• Activity: Only these lines of the data below are wanted: the one with "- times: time", the one with "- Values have", and any lines between them, each repeated exactly.

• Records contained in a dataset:
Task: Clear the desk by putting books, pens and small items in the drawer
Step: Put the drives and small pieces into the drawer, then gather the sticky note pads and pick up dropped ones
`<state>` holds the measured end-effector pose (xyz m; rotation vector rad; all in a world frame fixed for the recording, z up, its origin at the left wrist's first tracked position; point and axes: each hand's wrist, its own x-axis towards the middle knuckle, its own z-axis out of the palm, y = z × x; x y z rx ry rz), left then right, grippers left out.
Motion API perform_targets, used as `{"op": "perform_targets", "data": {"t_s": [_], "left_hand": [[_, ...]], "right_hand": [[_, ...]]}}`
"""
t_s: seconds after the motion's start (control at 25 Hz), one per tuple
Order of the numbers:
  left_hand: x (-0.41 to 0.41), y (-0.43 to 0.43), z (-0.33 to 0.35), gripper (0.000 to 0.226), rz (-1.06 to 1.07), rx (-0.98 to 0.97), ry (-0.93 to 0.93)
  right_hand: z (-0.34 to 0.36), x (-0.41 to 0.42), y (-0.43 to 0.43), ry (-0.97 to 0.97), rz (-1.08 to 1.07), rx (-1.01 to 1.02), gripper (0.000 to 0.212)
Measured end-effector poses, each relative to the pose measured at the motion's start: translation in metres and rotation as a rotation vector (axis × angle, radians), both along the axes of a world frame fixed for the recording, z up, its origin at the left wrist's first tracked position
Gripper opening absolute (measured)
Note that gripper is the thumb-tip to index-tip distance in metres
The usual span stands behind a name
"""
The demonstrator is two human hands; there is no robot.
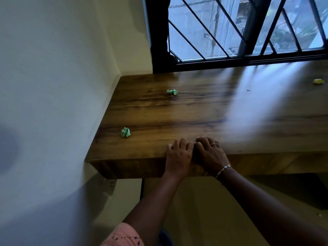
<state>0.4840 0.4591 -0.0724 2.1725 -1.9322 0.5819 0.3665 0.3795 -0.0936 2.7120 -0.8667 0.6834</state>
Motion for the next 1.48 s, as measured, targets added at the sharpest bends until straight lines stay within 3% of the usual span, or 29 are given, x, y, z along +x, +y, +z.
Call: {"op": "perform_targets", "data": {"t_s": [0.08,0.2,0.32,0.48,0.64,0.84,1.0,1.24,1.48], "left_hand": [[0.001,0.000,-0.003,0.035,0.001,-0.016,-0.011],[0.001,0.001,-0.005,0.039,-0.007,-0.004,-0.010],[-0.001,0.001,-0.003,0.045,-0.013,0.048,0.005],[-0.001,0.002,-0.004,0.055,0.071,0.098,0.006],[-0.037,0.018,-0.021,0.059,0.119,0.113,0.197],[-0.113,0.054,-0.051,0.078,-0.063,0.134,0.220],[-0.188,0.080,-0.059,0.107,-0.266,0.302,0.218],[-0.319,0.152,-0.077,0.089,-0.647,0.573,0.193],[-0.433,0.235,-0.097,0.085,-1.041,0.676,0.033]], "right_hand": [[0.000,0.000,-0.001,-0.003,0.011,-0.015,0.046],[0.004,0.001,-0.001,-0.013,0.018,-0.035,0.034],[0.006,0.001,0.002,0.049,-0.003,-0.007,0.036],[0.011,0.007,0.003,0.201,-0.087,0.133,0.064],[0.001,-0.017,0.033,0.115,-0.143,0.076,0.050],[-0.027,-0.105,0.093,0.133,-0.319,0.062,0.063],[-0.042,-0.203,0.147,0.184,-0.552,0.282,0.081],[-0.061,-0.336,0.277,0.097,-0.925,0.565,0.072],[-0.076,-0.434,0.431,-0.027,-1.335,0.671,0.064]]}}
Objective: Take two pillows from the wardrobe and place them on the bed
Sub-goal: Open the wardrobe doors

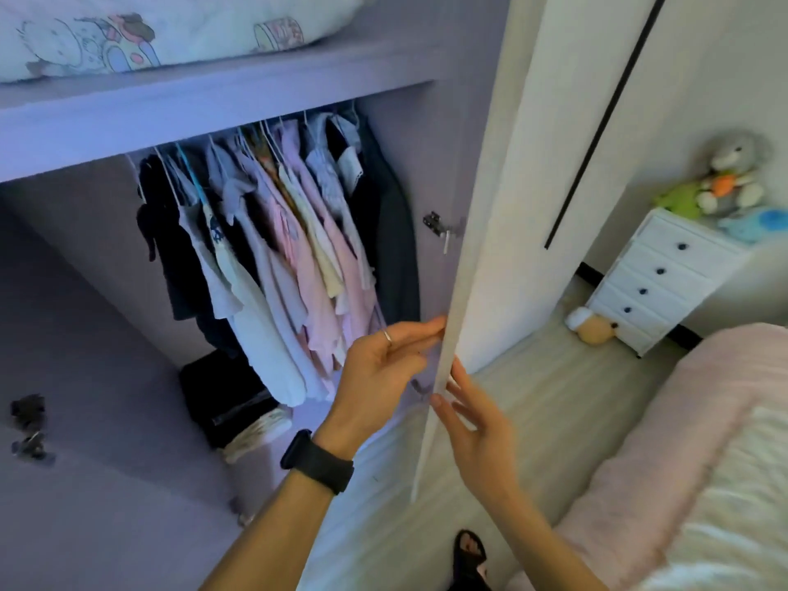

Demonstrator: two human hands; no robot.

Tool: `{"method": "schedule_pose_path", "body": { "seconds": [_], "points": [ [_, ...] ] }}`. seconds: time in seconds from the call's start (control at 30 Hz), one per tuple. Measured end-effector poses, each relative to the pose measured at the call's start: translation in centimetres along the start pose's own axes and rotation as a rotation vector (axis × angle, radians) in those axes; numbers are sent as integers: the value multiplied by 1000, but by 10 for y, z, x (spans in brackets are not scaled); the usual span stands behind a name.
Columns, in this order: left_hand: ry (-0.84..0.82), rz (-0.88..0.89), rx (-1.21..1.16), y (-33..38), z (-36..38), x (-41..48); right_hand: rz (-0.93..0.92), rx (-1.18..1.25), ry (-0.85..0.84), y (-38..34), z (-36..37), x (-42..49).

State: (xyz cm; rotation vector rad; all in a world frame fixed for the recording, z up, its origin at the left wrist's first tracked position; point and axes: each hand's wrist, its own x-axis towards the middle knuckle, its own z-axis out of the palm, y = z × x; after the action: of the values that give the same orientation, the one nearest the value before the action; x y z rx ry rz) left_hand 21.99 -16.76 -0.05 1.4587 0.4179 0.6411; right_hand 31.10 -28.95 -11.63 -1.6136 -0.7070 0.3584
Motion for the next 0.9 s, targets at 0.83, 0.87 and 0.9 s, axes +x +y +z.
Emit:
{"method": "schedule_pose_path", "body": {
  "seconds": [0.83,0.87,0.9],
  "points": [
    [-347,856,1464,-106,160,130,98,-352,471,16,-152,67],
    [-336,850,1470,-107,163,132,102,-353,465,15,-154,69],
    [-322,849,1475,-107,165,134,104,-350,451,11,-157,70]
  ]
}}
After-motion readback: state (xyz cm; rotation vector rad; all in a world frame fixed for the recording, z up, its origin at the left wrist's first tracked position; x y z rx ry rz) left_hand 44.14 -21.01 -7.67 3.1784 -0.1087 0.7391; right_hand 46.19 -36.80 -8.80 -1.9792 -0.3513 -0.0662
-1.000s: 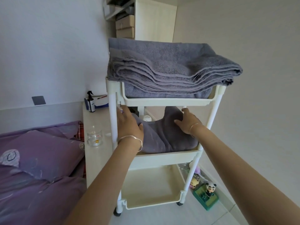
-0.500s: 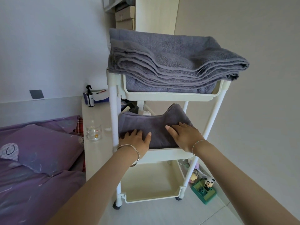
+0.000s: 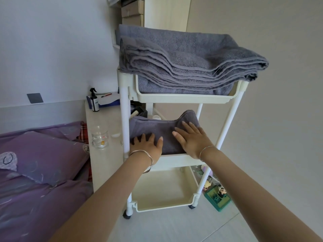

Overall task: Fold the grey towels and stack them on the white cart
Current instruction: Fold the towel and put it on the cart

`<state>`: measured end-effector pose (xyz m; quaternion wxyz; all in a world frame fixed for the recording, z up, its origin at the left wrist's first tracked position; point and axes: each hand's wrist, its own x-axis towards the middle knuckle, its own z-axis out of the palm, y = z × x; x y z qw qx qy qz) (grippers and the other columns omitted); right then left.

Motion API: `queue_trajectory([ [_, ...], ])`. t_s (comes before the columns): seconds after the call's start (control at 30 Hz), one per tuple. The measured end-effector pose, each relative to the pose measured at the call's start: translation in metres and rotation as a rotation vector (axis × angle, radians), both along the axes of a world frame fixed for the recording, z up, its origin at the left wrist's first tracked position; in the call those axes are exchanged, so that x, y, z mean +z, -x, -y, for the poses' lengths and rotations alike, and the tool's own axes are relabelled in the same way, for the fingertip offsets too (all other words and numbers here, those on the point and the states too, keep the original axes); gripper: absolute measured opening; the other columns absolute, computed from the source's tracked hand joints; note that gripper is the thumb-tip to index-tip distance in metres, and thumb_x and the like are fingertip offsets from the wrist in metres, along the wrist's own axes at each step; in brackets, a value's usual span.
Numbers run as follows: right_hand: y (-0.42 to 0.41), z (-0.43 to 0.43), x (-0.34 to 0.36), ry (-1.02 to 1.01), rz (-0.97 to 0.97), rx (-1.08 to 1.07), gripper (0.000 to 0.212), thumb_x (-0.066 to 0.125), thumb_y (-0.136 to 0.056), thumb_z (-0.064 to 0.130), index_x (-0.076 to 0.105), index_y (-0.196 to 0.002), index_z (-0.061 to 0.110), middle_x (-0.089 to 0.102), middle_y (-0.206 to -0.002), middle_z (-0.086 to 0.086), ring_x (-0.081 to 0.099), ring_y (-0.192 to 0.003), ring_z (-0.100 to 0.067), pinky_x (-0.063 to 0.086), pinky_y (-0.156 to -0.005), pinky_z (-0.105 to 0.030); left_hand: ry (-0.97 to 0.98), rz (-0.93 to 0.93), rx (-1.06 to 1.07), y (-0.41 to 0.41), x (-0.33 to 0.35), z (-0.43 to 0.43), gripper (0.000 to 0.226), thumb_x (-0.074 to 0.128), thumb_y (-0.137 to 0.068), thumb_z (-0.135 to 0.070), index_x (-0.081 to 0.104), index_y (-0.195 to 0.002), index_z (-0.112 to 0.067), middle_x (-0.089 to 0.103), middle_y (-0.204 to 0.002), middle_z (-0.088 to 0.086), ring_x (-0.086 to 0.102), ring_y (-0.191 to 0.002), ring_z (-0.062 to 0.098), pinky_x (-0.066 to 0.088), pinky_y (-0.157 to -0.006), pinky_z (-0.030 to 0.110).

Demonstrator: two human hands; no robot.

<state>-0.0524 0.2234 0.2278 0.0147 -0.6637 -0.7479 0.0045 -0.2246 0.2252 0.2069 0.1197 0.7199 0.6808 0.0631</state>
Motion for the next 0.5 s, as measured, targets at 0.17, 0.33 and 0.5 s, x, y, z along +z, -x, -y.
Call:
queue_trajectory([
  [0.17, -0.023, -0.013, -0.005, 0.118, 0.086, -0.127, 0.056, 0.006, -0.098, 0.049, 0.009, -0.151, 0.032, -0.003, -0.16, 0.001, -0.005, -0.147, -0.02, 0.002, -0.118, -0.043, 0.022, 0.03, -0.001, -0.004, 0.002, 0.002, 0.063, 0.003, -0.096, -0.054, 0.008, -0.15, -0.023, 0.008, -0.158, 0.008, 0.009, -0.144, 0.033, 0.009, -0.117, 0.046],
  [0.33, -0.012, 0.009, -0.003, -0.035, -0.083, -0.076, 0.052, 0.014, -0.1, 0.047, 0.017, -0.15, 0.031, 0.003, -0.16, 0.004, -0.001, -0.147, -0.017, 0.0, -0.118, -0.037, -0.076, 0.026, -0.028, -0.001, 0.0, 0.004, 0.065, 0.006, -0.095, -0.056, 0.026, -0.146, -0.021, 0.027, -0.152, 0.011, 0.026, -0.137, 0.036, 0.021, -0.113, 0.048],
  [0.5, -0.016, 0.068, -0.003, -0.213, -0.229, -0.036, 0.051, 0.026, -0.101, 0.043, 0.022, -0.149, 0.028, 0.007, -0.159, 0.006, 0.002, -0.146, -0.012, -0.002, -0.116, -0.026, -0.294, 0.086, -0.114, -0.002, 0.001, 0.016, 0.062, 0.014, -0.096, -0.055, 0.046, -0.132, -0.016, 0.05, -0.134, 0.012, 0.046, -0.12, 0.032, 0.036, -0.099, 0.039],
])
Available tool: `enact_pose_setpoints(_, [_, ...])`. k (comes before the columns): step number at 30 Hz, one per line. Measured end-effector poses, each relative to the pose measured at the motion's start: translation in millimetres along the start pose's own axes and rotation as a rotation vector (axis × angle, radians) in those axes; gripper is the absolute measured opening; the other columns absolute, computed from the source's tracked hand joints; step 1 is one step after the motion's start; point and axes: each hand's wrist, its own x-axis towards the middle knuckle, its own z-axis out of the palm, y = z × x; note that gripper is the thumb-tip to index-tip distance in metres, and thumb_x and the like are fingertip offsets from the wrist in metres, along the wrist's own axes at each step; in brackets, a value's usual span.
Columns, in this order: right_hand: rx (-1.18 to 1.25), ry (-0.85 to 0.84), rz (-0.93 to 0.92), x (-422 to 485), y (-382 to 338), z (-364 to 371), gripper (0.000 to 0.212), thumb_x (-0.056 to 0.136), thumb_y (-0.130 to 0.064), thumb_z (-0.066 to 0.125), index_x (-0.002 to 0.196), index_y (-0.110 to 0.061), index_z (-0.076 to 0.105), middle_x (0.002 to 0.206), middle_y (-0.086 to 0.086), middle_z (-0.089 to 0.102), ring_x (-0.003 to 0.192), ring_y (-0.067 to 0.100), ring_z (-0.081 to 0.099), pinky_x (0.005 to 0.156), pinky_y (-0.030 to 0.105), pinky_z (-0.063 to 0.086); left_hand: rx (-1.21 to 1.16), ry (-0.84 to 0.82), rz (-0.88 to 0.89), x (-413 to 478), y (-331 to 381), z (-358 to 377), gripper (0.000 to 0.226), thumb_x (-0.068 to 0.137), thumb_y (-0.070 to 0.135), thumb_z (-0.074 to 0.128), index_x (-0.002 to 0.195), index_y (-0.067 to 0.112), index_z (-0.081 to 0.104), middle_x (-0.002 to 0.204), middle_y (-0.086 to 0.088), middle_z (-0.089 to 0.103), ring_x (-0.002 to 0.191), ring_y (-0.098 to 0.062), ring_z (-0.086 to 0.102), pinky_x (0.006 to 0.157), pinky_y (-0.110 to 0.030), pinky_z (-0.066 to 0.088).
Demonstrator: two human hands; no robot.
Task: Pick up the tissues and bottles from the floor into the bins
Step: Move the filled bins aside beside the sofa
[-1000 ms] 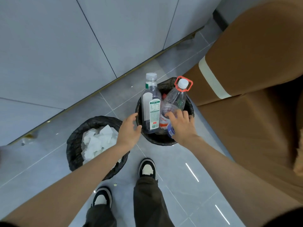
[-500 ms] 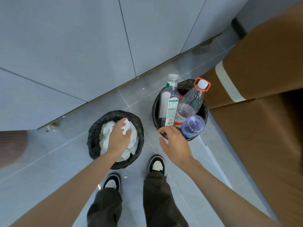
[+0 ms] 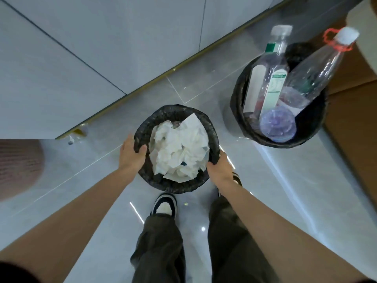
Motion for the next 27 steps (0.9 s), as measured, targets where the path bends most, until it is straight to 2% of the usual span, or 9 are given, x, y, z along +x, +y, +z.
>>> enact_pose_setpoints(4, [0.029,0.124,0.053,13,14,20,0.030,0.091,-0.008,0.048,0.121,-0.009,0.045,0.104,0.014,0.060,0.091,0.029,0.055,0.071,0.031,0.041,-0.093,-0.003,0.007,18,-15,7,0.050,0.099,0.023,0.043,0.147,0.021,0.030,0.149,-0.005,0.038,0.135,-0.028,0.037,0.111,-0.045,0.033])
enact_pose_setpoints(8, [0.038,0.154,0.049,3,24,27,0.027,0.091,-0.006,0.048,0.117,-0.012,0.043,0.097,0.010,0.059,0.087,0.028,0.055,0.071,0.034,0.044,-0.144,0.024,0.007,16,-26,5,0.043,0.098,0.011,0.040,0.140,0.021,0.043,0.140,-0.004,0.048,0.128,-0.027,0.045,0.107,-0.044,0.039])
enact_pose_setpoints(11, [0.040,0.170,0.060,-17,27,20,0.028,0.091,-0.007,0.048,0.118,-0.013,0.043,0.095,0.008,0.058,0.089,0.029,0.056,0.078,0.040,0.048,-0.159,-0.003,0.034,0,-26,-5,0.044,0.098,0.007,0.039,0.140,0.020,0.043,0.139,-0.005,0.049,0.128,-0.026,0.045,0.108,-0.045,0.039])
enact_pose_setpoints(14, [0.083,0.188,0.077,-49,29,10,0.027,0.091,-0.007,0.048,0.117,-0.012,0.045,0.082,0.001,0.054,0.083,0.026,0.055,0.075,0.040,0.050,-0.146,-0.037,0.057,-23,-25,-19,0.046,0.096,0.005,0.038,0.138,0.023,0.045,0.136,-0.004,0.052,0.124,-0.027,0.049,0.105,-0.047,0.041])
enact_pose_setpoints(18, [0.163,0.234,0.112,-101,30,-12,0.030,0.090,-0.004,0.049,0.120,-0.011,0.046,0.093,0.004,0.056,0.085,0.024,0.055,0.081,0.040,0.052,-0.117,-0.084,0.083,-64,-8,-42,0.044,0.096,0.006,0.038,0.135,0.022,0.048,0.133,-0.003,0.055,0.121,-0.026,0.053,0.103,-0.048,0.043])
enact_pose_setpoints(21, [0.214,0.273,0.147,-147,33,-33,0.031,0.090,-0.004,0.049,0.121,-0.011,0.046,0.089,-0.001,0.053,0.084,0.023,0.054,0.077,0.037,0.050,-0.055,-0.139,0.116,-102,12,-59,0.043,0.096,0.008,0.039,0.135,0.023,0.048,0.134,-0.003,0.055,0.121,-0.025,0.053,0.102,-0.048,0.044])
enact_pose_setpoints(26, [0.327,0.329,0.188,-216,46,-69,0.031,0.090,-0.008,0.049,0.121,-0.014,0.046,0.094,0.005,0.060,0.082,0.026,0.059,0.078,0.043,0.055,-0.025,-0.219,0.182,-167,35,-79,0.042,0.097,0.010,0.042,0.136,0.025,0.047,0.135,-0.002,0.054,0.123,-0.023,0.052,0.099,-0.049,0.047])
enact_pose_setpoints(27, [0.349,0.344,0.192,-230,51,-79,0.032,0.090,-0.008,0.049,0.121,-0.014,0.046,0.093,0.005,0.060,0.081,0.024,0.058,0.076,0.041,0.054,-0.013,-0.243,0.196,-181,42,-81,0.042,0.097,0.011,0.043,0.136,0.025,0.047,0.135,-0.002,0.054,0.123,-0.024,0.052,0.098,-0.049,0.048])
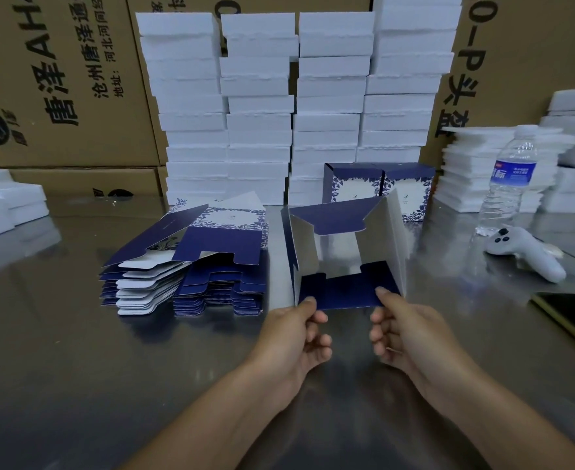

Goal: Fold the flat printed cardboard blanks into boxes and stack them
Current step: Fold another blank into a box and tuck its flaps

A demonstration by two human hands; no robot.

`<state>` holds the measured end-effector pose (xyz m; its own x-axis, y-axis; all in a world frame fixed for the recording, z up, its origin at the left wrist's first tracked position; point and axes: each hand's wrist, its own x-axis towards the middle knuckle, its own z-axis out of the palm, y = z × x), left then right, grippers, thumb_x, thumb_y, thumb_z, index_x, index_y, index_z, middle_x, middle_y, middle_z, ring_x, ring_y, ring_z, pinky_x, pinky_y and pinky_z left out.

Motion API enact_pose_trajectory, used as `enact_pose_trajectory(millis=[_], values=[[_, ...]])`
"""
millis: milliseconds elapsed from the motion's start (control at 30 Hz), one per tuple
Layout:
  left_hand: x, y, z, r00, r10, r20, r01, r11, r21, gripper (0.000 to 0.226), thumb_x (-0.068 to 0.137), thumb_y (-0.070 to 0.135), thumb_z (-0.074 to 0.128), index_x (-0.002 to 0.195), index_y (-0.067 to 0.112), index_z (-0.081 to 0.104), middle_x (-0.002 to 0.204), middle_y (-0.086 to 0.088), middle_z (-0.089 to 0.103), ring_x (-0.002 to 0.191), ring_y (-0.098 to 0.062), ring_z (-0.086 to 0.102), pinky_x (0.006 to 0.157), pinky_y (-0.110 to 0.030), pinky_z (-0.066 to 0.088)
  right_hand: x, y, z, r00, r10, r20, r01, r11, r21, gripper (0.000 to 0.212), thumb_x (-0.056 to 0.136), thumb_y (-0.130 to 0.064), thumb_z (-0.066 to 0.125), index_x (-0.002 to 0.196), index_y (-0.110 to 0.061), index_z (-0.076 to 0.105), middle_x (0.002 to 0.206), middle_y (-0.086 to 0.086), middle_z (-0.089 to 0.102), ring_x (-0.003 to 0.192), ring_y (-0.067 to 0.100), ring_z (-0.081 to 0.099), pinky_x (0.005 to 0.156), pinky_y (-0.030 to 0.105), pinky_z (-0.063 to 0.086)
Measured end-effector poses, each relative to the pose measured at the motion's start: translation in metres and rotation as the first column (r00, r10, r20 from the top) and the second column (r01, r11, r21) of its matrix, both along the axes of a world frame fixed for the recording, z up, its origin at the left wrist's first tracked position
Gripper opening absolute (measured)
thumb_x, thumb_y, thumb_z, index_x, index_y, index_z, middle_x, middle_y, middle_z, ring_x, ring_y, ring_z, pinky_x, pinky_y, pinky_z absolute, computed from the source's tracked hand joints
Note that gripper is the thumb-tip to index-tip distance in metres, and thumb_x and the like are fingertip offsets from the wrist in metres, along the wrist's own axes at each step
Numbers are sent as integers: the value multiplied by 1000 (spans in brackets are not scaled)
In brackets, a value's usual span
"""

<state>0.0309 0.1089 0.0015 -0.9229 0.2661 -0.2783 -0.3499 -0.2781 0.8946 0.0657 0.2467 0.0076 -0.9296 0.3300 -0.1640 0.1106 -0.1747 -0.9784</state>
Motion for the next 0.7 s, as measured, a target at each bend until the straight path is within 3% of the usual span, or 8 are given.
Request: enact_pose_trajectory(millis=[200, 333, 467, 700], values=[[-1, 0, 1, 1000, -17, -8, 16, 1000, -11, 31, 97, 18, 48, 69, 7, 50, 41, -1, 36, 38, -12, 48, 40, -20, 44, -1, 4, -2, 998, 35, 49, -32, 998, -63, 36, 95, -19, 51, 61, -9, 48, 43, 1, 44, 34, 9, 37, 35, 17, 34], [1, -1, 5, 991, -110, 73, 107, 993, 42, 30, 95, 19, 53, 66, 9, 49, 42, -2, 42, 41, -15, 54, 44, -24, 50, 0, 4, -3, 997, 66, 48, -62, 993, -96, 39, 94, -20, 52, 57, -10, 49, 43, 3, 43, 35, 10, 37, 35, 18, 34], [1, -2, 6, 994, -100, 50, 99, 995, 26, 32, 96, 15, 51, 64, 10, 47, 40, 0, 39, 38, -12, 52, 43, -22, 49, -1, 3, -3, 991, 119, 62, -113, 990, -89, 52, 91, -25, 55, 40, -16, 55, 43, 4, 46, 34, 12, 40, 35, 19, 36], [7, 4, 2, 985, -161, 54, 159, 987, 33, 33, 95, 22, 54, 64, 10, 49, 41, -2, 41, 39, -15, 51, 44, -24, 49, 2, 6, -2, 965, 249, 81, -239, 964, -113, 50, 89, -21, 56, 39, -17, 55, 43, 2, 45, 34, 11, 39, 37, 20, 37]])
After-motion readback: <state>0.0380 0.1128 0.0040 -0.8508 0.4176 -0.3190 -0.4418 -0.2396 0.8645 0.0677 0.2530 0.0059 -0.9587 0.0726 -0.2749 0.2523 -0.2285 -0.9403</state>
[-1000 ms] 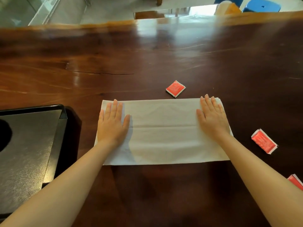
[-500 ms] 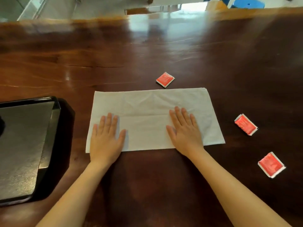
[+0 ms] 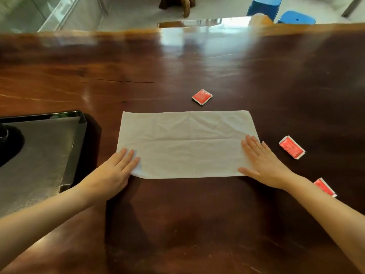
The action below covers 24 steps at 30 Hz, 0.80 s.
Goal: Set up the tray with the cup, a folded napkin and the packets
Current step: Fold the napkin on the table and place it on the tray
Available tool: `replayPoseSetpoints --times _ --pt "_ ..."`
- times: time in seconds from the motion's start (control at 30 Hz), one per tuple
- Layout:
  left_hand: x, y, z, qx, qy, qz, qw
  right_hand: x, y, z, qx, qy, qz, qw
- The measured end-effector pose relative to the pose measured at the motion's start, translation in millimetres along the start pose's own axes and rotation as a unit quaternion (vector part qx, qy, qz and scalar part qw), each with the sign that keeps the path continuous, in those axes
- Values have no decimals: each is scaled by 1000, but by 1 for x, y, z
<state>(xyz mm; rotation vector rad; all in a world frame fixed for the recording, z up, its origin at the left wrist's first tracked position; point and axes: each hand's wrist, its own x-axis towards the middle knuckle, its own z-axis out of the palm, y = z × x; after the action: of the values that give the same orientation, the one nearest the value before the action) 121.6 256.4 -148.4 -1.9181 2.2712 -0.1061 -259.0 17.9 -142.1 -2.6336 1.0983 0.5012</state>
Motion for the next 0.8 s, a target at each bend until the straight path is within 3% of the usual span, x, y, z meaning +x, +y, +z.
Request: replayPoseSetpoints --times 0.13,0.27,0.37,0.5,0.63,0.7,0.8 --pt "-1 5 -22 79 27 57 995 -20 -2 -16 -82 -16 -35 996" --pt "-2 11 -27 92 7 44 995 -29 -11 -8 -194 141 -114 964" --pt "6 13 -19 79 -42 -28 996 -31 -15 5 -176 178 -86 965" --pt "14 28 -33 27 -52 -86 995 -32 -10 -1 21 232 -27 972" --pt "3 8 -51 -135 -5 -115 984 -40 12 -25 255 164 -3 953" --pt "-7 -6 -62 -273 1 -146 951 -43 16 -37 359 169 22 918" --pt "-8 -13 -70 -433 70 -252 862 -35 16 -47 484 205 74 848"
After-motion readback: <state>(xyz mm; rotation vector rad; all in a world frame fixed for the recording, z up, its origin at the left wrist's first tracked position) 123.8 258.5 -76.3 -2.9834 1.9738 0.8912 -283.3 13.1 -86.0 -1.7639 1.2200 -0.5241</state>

• Response:
- times: time in seconds from the motion's start (control at 30 Hz), one per tuple
- Layout:
  left_hand: x, y, z, qx, qy, qz, qw
  right_hand: x, y, z, qx, qy, qz, qw
- The measured end-effector pose relative to the pose measured at the motion's start, translation in millimetres along the start pose's own axes and rotation as a unit quaternion (vector part qx, qy, qz and scalar part qw), each with the sign that keeps the path continuous, in those axes
- Values have no decimals: each is scaled by 1000, but by 1 for x, y, z

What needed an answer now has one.